Meinung

„Die Aktuelle“ führt ihre Leser hinters Licht

Viele Sport-Fans wüssten gerne, wie es dem früheren Formel 1-Fahrer Michael Schumacher geht. Jetzt ließ ein - vermeintliches - Interview mit ihm aufhorchen. Details kamen an die Öffentlichkeit. Doch dahinter steckt ein medialer Skandal.
Von Johannes Blöcher-Weil

Ich bin schon immer ein großer Sport-Fan. Nicht ganz oben auf meiner sportlichen Agenda stand der Formel 1-Sport. Aus meiner Sicht gibt es größere sportliche Leistungen, als mit einem Auto im Kreis zu fahren. Aber es hatte auch seinen Reiz, Formel 1-Rennen im Fernsehen zu verfolgen.

Zumal es aus sportlicher Sicht für uns Deutsche viel zu jubeln gab. Auch wenn mein Herz eher für sportliche Außenseiter wie Heinz-Harald Frentzen schlug, musste ich die Leistung eines Michael Schumacher neidlos anerkennen. Er hat die Sportart über Jahre hinweg fast nach Belieben dominiert. 2013 kam dann der große Einschnitt.

Bei einem Skiunfall hat sich Schumacher schwere Kopfverletzungen zugezogen. Viel mehr, als dass er sich seitdem in medizinischer Rehabilitation befindet, weiß die Öffentlichkeit nicht. Es ist bemerkenswert, wie gut es dem Umfeld gelingt, die Privatsphäre des einstigen Formel-1-Weltmeisters vor den neugierigen Augen der Öffentlichkeit zu schützen.

Ein müder PR-Trick?

Jetzt ließ ein Interview aufhorchen, mit dem die Zeitschrift „Die Aktuelle“ für sich warb. Sollte Schumacher in dem groß angekündigten Interview sein Schweigen gebrochen und sein Innerstes nach außen gekehrt haben? So zumindest hatte es den Anschein, aber das alles war nur ein müder PR-Trick. Das groß angekündigte „erste Interview“ trägt die Unterzeile: „Es klingt täuschend echt.“

In der Zeitschrift selbst erklärt die Redaktion, dass das Interview von einer Internetseite stamme, „die mit Künstlicher Intelligenz, kurz KI genannt, zu tun hat“. Jetzt könnte der geneigte Leser sagen, die Funke Mediengruppe, in dem das Heft erscheint, beherrscht das kleine Medien-Einmaleins. Die Blattmacher wissen, wie man Überschriften und Inhalte generiert, die gelesen werden wollen und sollen.

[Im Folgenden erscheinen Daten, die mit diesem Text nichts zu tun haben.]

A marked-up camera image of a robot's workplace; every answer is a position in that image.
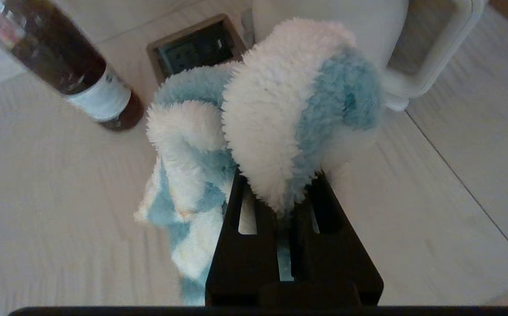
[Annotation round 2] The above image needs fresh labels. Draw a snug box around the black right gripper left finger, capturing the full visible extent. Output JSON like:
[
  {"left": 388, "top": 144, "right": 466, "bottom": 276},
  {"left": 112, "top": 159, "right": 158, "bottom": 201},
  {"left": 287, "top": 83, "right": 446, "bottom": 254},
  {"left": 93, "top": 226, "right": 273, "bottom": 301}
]
[{"left": 205, "top": 171, "right": 281, "bottom": 306}]

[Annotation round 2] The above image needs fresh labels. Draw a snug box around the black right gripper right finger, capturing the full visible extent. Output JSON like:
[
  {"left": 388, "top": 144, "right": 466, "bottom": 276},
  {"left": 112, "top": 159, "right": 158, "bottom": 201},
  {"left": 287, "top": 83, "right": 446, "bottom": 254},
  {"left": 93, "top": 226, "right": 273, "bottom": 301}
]
[{"left": 288, "top": 172, "right": 384, "bottom": 306}]

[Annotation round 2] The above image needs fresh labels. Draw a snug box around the teal white striped towel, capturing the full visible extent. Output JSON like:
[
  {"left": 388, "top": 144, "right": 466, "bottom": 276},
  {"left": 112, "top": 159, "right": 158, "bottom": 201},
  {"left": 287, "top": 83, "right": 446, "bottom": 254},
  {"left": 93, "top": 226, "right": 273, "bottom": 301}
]
[{"left": 133, "top": 18, "right": 384, "bottom": 306}]

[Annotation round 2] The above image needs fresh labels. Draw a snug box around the small black tray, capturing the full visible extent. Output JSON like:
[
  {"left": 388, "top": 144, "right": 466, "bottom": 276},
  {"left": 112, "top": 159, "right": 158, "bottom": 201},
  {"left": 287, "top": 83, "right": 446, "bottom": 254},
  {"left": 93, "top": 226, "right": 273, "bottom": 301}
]
[{"left": 146, "top": 13, "right": 248, "bottom": 86}]

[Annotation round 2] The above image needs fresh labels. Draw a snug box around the white electric kettle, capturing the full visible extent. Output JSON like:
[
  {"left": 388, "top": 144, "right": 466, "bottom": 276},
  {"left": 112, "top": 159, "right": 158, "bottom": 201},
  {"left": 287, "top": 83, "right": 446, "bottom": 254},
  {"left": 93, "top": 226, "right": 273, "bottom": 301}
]
[{"left": 251, "top": 0, "right": 487, "bottom": 112}]

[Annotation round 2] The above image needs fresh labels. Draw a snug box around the full dark tea bottle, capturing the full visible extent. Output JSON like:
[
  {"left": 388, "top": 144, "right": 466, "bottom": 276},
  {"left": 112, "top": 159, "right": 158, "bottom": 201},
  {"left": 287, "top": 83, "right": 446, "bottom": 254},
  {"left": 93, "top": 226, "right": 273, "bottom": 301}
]
[{"left": 0, "top": 0, "right": 145, "bottom": 132}]

Vermutlich wäre ich am Bahnhofs-Kiosk auch in Versuchung geraten, mir die Zeitschrift für eine längere Bahnfahrt zu kaufen. Aber das Verhalten ist schäbig und eine bewusste Irreführung der Leser. Vermutlich wird die Zeitschrift die Prozesskosten schon einkalkuliert haben, die sie von den Anwälten der Familie Schumacher aufgedrückt bekommen wird. Denn die Familie kündigte bereits an, dass sie rechtlich gegen das erfundene Interview vorgehen wird.

Langfristig wird es schaden

Vermutlich wird sich aber auch die PR- und Marketing-Abteilung der Mediengruppe Gedanken gemacht haben, zu welchen höheren Verkaufszahlen eine solche Schlagzeile führen wird. Von daher ist vielleicht auch schon die Auflagen-Steigerung gegengerechnet. Auf Anfragen hat sich der Konzern noch nicht geäußert.

Langfristig könnte es dem Medienhaus eher schaden. Denn guter Journalismus geht anders. Er berücksichtigt zum einen die Privatsphäre von Menschen, wenn sie es – wie im Fall Schumacher – ausdrücklich wünschen. Zum anderen hat er es nicht nötig, Inhalte zu erfinden.

Der aktuelle Fall ist ein geschmackloser Hinweis darauf, dass mangelnde menschliche Intelligenz unmöglich durch künstliche aufzuwiegen ist. Und ich bin gespannt, welche unrühmlichen Überraschungen uns die Anwendung von Künstlicher Intelligenz im Journalismus in den nächsten Jahren noch bescheren wird.